[[ Records supplied, beginning ]]
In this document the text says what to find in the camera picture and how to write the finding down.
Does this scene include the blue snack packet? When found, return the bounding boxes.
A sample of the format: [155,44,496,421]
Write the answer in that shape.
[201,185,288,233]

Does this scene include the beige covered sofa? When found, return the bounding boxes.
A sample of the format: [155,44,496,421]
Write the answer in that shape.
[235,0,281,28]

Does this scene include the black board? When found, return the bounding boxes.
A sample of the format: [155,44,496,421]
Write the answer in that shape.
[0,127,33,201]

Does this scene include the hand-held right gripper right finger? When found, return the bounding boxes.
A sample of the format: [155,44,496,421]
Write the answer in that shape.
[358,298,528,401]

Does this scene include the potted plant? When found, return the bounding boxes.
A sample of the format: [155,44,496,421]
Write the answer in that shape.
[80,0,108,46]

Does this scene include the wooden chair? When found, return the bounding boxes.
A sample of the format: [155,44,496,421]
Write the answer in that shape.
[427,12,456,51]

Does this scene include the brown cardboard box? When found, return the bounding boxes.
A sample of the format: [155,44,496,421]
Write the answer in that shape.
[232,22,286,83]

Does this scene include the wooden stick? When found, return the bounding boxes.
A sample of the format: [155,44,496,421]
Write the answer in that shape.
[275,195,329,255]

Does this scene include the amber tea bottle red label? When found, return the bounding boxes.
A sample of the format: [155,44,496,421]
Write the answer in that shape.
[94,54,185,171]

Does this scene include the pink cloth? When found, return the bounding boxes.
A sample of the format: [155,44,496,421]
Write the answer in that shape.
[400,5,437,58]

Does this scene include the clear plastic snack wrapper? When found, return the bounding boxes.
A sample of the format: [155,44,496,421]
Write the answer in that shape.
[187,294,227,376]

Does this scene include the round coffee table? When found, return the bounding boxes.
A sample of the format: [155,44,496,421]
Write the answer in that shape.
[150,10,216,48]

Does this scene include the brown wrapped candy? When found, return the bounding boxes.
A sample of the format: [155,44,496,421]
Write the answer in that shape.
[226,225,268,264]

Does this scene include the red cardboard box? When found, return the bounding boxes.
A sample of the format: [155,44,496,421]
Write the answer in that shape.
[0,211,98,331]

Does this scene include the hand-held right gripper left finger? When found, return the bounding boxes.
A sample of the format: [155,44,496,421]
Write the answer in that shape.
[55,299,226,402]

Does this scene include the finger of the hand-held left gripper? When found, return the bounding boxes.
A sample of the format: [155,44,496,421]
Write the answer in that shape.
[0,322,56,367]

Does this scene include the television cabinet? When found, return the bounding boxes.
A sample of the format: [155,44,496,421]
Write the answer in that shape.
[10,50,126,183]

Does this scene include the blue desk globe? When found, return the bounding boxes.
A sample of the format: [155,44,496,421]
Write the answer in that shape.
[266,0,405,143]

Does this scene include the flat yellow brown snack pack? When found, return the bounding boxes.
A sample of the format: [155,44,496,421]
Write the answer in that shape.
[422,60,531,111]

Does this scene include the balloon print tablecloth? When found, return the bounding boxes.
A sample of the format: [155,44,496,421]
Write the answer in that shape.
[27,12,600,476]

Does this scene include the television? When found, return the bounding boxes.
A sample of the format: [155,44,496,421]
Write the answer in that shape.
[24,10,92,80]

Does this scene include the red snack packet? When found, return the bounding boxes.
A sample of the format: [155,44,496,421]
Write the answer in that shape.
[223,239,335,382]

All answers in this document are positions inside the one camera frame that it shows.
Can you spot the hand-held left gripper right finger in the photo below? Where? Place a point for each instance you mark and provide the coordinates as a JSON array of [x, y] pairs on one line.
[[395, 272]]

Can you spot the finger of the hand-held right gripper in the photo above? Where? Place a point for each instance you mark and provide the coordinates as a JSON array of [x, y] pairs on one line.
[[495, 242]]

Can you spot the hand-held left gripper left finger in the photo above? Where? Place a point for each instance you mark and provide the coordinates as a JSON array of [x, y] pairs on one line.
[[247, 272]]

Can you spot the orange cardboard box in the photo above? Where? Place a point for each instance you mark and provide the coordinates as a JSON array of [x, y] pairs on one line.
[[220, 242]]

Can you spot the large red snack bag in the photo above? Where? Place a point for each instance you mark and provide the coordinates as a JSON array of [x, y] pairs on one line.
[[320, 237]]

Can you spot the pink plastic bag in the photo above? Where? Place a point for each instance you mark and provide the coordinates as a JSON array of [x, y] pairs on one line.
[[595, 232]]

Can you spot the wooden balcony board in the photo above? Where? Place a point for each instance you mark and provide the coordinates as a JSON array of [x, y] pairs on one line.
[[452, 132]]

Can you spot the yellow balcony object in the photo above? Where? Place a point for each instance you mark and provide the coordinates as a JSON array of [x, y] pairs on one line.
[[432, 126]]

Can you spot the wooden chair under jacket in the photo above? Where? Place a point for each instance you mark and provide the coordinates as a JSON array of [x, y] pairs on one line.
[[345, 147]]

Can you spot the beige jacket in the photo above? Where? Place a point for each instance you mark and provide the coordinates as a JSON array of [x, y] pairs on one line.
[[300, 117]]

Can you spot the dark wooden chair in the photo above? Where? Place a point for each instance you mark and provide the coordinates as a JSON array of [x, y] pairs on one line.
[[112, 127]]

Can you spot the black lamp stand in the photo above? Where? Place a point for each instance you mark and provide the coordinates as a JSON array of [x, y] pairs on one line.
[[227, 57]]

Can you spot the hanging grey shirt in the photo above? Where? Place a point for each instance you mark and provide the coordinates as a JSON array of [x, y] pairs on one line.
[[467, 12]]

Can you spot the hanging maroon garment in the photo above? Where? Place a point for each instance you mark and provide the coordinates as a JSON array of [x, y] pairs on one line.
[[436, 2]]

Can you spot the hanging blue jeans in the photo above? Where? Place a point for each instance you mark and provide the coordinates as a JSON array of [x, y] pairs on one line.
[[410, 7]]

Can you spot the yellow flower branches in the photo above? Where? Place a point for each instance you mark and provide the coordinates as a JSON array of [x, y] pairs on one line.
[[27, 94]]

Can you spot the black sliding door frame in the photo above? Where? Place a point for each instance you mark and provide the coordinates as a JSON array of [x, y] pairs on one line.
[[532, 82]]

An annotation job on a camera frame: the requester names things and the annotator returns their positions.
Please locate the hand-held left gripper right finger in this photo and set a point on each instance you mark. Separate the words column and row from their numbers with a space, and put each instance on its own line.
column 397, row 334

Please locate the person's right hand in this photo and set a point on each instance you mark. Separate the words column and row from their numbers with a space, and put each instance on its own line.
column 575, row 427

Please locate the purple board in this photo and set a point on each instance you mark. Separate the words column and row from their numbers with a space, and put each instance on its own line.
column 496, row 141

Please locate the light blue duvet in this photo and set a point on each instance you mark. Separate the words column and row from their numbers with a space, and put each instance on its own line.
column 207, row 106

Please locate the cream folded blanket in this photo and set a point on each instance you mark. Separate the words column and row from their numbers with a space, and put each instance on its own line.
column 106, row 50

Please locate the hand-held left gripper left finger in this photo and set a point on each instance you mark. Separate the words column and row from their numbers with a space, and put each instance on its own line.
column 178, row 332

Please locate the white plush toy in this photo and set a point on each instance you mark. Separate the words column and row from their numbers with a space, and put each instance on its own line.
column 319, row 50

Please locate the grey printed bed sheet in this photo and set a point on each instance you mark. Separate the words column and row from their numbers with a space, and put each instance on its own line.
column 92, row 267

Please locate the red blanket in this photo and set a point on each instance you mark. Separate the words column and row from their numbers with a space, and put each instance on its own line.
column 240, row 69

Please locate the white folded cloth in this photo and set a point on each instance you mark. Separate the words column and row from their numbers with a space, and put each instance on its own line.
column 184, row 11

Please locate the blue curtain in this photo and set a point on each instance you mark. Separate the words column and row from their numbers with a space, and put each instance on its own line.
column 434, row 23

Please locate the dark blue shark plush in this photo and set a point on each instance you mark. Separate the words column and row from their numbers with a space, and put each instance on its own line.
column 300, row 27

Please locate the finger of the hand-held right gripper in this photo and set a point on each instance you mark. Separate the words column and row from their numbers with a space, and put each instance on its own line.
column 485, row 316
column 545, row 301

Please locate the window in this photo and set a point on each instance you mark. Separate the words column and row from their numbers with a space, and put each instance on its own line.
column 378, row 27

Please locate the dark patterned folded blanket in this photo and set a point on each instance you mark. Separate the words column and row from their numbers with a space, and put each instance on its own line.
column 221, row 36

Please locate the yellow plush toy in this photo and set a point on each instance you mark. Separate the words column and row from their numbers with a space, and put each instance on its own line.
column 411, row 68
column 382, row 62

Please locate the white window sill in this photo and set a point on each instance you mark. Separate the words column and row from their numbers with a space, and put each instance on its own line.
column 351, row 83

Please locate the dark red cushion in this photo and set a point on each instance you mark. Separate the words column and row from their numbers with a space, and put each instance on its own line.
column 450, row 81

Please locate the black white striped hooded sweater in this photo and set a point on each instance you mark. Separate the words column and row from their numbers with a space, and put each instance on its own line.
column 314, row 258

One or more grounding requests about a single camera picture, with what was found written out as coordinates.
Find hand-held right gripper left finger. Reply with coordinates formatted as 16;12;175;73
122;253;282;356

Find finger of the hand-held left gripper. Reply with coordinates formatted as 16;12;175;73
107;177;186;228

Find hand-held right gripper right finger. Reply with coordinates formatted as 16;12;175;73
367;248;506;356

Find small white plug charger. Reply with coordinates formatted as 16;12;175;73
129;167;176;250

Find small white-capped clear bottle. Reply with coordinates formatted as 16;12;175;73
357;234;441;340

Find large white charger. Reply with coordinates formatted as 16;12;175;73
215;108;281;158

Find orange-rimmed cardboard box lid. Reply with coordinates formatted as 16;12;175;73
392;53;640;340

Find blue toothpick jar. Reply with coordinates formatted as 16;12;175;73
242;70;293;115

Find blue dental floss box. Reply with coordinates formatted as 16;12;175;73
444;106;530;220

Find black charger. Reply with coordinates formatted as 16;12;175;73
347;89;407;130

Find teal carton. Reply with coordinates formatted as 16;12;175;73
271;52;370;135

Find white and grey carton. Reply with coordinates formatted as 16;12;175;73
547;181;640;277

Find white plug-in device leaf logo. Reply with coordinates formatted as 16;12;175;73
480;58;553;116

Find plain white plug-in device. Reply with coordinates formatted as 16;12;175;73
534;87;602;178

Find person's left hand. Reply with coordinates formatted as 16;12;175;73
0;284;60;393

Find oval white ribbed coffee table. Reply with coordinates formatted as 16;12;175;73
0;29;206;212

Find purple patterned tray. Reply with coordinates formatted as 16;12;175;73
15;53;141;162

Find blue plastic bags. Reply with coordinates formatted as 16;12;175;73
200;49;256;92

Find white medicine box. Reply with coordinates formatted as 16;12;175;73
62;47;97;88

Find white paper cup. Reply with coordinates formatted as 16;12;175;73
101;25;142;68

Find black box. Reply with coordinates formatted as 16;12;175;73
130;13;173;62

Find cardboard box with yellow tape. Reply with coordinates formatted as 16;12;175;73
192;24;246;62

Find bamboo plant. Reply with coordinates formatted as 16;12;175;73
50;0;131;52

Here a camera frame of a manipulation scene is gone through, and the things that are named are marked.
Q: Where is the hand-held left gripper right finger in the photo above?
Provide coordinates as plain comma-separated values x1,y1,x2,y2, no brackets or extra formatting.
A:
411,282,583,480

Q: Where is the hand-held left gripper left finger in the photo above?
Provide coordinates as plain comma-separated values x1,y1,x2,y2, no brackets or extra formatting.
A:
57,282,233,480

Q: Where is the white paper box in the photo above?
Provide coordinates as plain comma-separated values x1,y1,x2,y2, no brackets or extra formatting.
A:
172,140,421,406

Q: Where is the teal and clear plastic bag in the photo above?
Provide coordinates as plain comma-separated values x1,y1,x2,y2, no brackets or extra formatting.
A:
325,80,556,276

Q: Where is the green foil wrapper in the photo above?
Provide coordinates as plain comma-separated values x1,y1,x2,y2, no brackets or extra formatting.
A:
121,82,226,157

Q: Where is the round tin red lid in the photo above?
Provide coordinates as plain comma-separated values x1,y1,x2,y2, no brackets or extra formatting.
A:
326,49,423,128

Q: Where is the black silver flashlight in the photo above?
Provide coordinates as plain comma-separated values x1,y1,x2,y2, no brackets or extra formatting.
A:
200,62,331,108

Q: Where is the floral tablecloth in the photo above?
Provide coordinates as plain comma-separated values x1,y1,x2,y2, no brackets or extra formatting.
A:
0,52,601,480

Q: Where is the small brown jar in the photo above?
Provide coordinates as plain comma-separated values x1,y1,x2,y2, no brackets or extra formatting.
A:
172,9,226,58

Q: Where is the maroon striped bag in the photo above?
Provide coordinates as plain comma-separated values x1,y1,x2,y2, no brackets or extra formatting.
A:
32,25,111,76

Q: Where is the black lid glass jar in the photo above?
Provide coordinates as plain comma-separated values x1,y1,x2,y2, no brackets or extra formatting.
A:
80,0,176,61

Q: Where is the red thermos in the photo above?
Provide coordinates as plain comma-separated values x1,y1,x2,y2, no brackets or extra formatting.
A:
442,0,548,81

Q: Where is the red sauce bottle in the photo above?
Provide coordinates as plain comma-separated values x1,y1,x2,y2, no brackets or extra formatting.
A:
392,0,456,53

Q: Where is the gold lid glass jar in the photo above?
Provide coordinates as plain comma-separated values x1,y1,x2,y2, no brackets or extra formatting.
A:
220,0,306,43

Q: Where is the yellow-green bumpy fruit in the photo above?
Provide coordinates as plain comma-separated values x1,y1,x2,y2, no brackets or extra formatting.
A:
[[ Records supplied, end ]]
Exercise description:
Restate, word for word and with nothing added, the lines from the beginning of the records above through the line that contains "Does this scene include the beige".

Written solution:
In this document the text says what to find in the camera picture and how to write the finding down.
Does this scene include the blue snack packet? When found, return the bounding boxes.
A sample of the format: [155,44,496,421]
Write the answer in that shape.
[201,185,288,233]

Does this scene include the beige covered sofa? When found, return the bounding boxes.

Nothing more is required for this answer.